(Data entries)
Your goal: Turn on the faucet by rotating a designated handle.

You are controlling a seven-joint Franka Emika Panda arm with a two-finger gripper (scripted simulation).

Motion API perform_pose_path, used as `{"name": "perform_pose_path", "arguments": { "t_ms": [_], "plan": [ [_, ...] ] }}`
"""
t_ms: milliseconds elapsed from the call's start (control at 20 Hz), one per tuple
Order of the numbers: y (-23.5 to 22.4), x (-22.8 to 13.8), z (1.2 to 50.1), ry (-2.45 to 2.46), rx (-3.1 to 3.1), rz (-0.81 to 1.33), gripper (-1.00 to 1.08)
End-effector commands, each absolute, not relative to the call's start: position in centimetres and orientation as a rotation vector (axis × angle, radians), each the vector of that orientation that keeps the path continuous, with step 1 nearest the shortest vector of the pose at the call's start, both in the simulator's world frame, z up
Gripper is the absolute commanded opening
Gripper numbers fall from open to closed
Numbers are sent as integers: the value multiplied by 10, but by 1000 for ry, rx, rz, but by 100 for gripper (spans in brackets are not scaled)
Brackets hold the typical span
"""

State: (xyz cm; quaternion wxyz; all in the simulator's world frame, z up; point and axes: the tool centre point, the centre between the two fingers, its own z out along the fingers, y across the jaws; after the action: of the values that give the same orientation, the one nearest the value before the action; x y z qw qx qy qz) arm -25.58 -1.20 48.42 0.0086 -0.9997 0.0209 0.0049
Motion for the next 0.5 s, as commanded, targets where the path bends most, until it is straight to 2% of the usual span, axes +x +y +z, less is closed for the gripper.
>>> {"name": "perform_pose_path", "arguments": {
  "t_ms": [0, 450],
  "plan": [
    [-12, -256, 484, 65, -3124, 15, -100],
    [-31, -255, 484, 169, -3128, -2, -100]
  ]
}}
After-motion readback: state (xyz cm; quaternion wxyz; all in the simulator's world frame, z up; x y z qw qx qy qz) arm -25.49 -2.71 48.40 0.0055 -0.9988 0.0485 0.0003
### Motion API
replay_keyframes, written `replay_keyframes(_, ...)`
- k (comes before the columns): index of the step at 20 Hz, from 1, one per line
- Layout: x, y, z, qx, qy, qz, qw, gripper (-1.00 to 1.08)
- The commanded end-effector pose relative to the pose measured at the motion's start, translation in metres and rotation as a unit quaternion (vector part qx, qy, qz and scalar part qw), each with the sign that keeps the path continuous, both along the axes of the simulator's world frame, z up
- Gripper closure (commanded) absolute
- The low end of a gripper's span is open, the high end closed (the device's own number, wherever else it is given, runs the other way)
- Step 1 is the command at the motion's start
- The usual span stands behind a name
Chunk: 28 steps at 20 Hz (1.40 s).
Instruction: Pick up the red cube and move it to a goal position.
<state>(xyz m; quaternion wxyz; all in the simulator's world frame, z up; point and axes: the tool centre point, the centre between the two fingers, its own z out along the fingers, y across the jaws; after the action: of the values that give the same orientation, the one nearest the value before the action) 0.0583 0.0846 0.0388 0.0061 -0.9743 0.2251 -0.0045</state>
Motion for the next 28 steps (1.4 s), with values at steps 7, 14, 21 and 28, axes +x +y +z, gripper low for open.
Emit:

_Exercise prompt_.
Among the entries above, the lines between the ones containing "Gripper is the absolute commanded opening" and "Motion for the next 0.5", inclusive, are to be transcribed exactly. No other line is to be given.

_Task answer_.
Gripper is the absolute commanded opening
Gripper numbers fall from open to closed
Numbers are sent as integers: the value multiplied by 10, but by 1000 for ry, rx, rz, but by 100 for gripper (spans in brackets are not scaled)
Brackets hold the typical span
"""

State: (xyz cm; quaternion wxyz; all in the simulator's world frame, z up; point and axes: the tool centre point, the centre between the two fingers, its own z out along the fingers, y across the jaws; after the action: of the values that give the same orientation, the one nearest the value before the action; x y z qw qx qy qz) arm -25.58 -1.20 48.42 0.0086 -0.9997 0.0209 0.0049
Motion for the next 0.5 s, as commanded, targets where the path bends most, until it is straight to 2% of the usual span, axes +x +y +z, less is closed for the gripper.

The answer requires no additions.